# Task
Take every line of the material below that includes the string "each" and copy it out.

*** Opening of Information supplied ***

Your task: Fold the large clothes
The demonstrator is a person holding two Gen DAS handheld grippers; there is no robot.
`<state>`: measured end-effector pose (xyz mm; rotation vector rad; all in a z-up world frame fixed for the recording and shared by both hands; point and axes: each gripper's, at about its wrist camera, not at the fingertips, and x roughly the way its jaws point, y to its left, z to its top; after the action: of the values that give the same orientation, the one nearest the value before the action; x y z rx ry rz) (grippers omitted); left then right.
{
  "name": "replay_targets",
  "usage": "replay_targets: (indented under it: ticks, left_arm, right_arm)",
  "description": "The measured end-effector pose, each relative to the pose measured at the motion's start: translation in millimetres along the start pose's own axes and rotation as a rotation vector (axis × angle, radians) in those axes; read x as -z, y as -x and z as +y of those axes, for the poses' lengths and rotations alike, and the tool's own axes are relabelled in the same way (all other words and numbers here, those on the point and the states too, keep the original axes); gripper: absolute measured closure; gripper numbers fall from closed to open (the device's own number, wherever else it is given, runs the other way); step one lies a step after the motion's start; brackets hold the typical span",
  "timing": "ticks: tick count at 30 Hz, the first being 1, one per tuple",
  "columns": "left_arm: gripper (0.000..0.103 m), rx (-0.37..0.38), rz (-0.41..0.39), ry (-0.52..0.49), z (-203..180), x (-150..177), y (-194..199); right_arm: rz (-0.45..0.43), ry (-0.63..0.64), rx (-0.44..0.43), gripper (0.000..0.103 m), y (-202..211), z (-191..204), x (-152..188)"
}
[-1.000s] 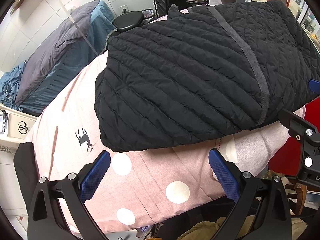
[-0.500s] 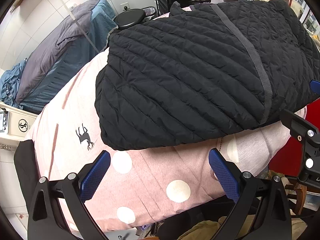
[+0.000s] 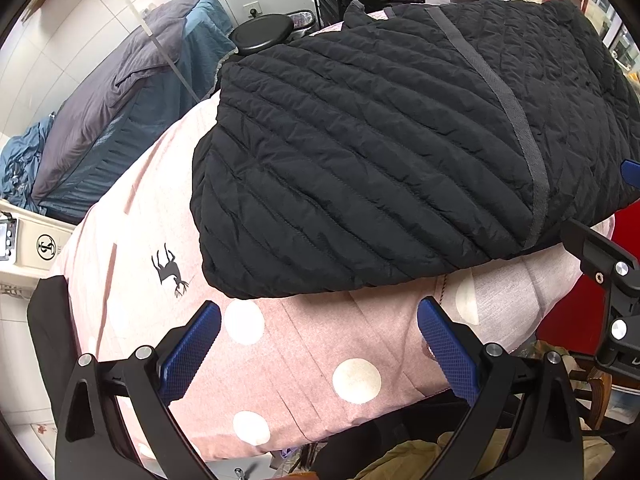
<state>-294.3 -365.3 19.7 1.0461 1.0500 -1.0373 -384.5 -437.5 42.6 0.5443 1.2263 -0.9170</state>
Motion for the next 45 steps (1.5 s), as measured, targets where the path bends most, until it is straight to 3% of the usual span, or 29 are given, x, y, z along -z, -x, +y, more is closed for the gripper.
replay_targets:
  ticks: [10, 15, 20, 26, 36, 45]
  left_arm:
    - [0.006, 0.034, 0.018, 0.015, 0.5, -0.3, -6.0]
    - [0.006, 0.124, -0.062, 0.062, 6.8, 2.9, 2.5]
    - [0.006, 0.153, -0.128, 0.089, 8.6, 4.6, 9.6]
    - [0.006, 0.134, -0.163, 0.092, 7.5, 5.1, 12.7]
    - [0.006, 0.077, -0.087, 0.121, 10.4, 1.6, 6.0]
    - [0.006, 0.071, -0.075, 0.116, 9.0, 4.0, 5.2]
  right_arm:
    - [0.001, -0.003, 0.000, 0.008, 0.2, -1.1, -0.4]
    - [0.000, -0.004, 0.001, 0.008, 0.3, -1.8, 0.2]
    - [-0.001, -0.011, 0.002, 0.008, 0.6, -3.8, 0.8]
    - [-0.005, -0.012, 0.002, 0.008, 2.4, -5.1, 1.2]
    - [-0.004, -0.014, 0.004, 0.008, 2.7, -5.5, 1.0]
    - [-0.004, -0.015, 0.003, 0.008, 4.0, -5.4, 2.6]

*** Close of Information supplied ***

# Output of the exercise
`<state>`: measured end-effector pose (xyz mm; rotation vector rad; all in a z-up world frame fixed for the recording and shared by both hands; point and axes: each gripper's, at about its wrist camera, not at the fingertips, and x roughly the way its jaws point, y to its left, z to its top; after the action: of the values that give the same orientation, the one nearest the value before the action; x y z rx ry rz) (grippers omitted); left then right.
  "description": "The measured end-effector pose, each relative to the pose measured at the motion's start: translation in millimetres along the start pose's own axes and rotation as a rotation vector (axis × angle, radians) in those axes; read x as -z, y as -x and z as +y of those axes, for the poses' lengths and rotations alike, and the tool's own axes are relabelled in the same way (all other words and numbers here, those on the point and the states too, keep the original axes); gripper: absolute measured closure; gripper numbers fall from closed to open (the device's own number, wherever else it is given, runs the other way); step one lies a step after the motion's start; brackets hold the typical span",

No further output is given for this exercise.